A Raquel e o Luís casaram-se

A Raquel e o Luís casaram-se em 6 de setembro, em Viseu, e finalmente visitei a cidade. No avião que me levou ao casamento, ouvi a voz de uma comandante, que pilotava o Columbano Bordalo Pinheiro; curiosamente, iria ver algumas das telas deste pintor no Museu Nacional Grão Vasco. Indo eu, indo eu a caminho de Viseu, de carro pois a esta capital de distrito do interior não se pode chegar de comboio, vi cartazes e cartazes do partido de extrema-direita.

Na igreja, sentei-me ao lado da Margarida, reformada do ofício de transformar ideias numa língua em palavras noutra, e vislumbrei os noivos por entre as bonitas colunas de granito — em que Viseu é fértil — do séc. XVI, disse-me a senhora que, no final do casamento, apaparicava as sempre-vivas que adornavam as margens da nave central e me apontava na parede, agora despida de música e de cor, o local onde antes estava o órgão. Vi também meninas a se esticarem para chegar ao microfone pois o microfone ainda não é feito para meninas.

A páginas tantas, o Luís, na altura em que os noivos trocam os votos, disse «Eu, Raquel»; houve sorrisos, mas percebi logo que nestas duas palavras o Luís levou ainda mais além o que dizia a noiva no ritual do casamento romano: «Ubi tu Gaius, ego Gaia» (Onde fores Gaio, serei Gaia). O Luís não só disse isto, como também uma coisa muito mais fundamental: onde quer que estejam, o Luís será Raquel. Foi bonito voltar à família da Raquel, que já não via há algum tempo — e que me abriu as portas de sua casa como se sempre nos tivéssemos conhecido, como já nos tinha aberto os braços, a mim e a uma colega madeirense, num almoço em Coimbra, cidade onde conheci a Raquel, onde não tínhamos familiares, e onde acabámos por ganhar uma família —, conhecer a família do Luís e embrenhar-se pela família alargada de ambos, pelos amigos, por aqueles que vão ficando e pelos que não se esquecem, mesmo já não estando.
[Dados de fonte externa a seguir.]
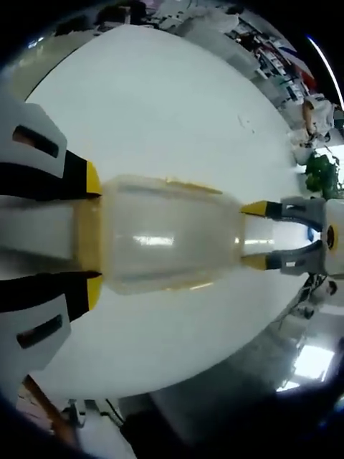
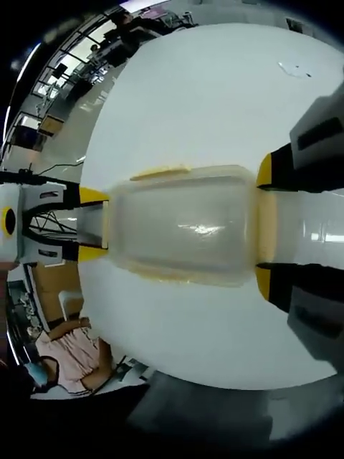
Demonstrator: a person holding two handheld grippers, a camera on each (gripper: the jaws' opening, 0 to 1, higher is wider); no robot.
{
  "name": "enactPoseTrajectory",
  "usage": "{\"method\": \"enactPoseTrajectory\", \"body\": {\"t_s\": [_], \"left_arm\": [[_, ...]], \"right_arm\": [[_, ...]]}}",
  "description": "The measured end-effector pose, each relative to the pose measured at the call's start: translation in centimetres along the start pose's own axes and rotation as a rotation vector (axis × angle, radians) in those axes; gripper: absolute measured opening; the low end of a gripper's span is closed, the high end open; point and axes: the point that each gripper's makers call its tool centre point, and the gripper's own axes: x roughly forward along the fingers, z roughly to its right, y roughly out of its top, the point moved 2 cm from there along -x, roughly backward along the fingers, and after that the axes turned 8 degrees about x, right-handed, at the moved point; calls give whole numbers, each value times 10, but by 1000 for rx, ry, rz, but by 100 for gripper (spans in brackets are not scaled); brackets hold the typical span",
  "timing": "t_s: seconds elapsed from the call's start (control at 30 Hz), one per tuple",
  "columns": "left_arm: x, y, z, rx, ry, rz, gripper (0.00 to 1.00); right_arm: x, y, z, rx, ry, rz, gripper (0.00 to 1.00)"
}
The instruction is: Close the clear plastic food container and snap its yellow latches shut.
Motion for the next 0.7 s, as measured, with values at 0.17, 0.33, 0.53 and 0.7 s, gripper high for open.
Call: {"method": "enactPoseTrajectory", "body": {"t_s": [0.17, 0.33, 0.53, 0.7], "left_arm": [[-12, 12, -8, 6, 9, 4, 35], [-26, 27, -19, 26, 9, 6, 35], [-29, 36, -21, 49, 23, 7, 35], [-32, 37, -19, 54, 32, -5, 35]], "right_arm": [[-18, 3, 5, -5, -17, 3, 36], [-38, 3, 10, 6, -35, 16, 36], [-45, 0, 11, 9, -59, 13, 36], [-47, 1, 11, 7, -49, 24, 36]]}}
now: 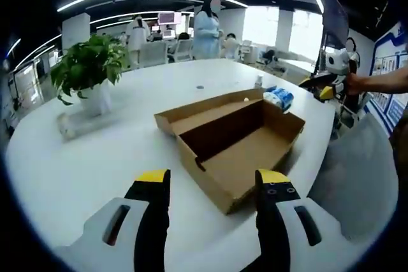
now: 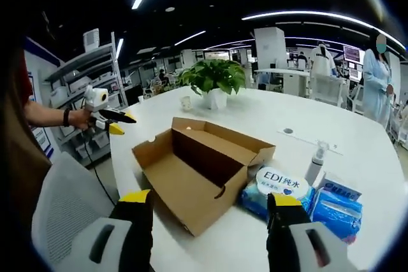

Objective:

Festejou-se e, no dia seguinte, ainda havia Viseu para ver e os viriatos para provar. O museu Grão Vasco, mesmo ao lado da Sé, foi uma muito agradável surpresa, com a primeira representação de um índio na pintura europeia. Estava também patente uma exposição temporária sobre as gravuras do Foz Côa que não sabiam nadar, e como a juventude, e a população, de uma comunidade do interior português se uniu, e com ela o país, há mais de 30 anos, em torno de umas gravuras paleolíticas das quais o restante país só então começava a ouvir falar. Apesar do muito dinheiro já investido nas obras da barragem ainda se pôde salvar as gravuras pela união pois nem só de «desenvolvimento» vive o homem. A voz de Fernando Alves prenunciava algo de bonito por detrás da parede, e eu que tinha ido a um casamento, via, na mesma sala, naquele lugar onde nunca tinha estado, o quadro Torrão de Terra de Manuel Zimbro e as três litografias de Lourdes Castro — companheira de Zimbro —, feitas em Berlim, duas no meu ano de nascimento, como as Sombras do Fim do Ano, e outras obras de artistas que se associaram ao movimento de defesa das gravuras respondendo ao apelo da Assírio & Alvim.
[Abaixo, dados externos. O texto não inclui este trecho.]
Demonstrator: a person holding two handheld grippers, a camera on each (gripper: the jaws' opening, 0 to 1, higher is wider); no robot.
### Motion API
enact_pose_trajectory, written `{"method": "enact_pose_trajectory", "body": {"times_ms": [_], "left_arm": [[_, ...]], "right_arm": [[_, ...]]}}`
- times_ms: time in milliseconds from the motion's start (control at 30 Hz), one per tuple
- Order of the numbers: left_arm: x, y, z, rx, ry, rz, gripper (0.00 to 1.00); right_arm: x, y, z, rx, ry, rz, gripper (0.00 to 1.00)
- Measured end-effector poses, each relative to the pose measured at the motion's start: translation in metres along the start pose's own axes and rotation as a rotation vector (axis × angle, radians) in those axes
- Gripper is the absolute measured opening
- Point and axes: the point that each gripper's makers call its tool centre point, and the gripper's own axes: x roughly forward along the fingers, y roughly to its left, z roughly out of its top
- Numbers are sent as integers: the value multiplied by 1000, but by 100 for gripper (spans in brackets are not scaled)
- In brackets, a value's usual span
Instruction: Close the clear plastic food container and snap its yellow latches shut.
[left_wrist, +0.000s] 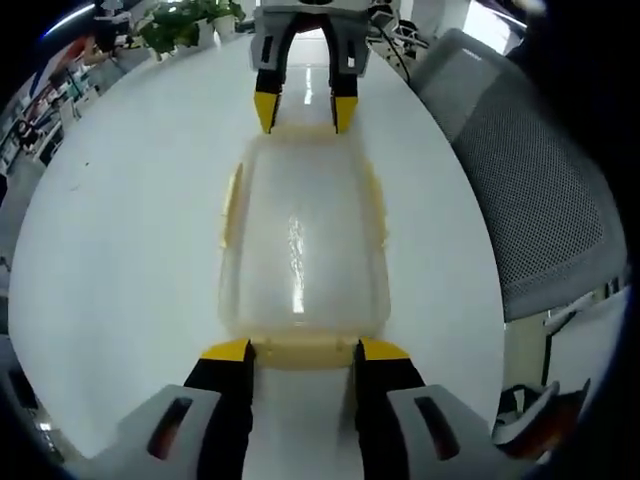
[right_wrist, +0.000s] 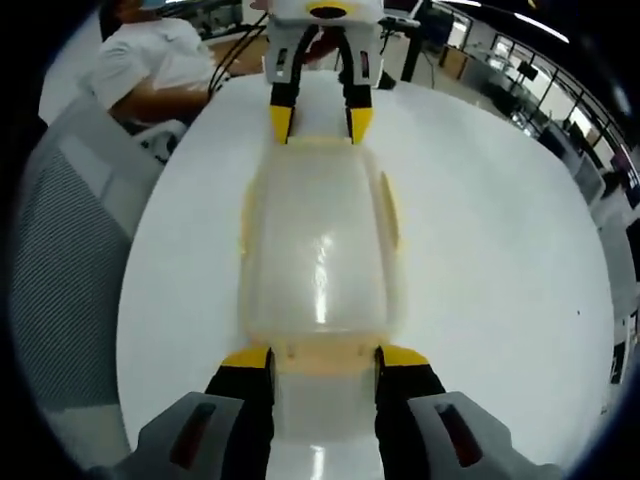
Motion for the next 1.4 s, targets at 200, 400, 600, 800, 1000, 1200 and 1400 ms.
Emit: {"method": "enact_pose_trajectory", "body": {"times_ms": [200,400,600,800,1000,1200,1400], "left_arm": [[0,0,1,1,12,-1,39],[0,1,1,-1,11,0,39],[0,0,2,-5,23,5,39],[-1,1,2,-11,14,10,39],[0,0,2,-24,23,14,39],[0,0,1,-27,77,16,39],[-1,0,-2,-70,14,34,38]], "right_arm": [[1,1,0,5,26,20,38],[2,3,-1,1,74,27,39],[2,2,-1,3,112,29,39],[2,2,-2,5,141,31,40],[2,2,-2,-4,152,38,40],[2,2,-2,1,133,34,39],[2,-1,-2,-11,113,44,39]]}}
À hora de estar em Aveiro, terra de adoção do Nélio e da Ana — e os amigos visitam-se —, ainda não tinha saído de Viseu, nem visto a igreja barroca nem o museu Keil Amaral… mas não podia pois ainda tinha de ir a Cabanas de Viriato ver, ainda que fugazmente, o museu de alguém por quem tenho uma grande consideração, Aristides de Sousa Mendes, o nosso cônsul em Bordéus durante a II Guerra Mundial, e um Juste parmi les Nations, que, desobedecendo ao ditador, concedeu milhares de vistos, sobretudo a judeus, para que pudessem fugir por Portugal para paragens mais seguras, como os EUA. O facto de ter visto crianças a visitar o museu num final de domingo, agradou-me. O que diria Aristides neste Dia Internacional da Paz, em que vos escrevo, sobre Gaza, o reconhecimento do Estado da Palestina e o comportamento do país — que na altura ainda era apenas terra prometida —, de que tantos futuros nacionais salvou?

Na volta ao Porto, ainda ficou uma nesga de tempo para ir a Serralves. Por sobre as árvores, o olor a liberdade, a magnífica exposição de fotografia da sul-africana Zanele Muholi derrota o apartheid em nós, sobretudo daqueles que querem impor aos outros como viver a sua vida. Não posso acabar este artigo sem dar vivas ao Hermeto! «Quem desejar homenageá-lo, deixe soar uma nota [na voz] e ofereça ao universo». Até breve.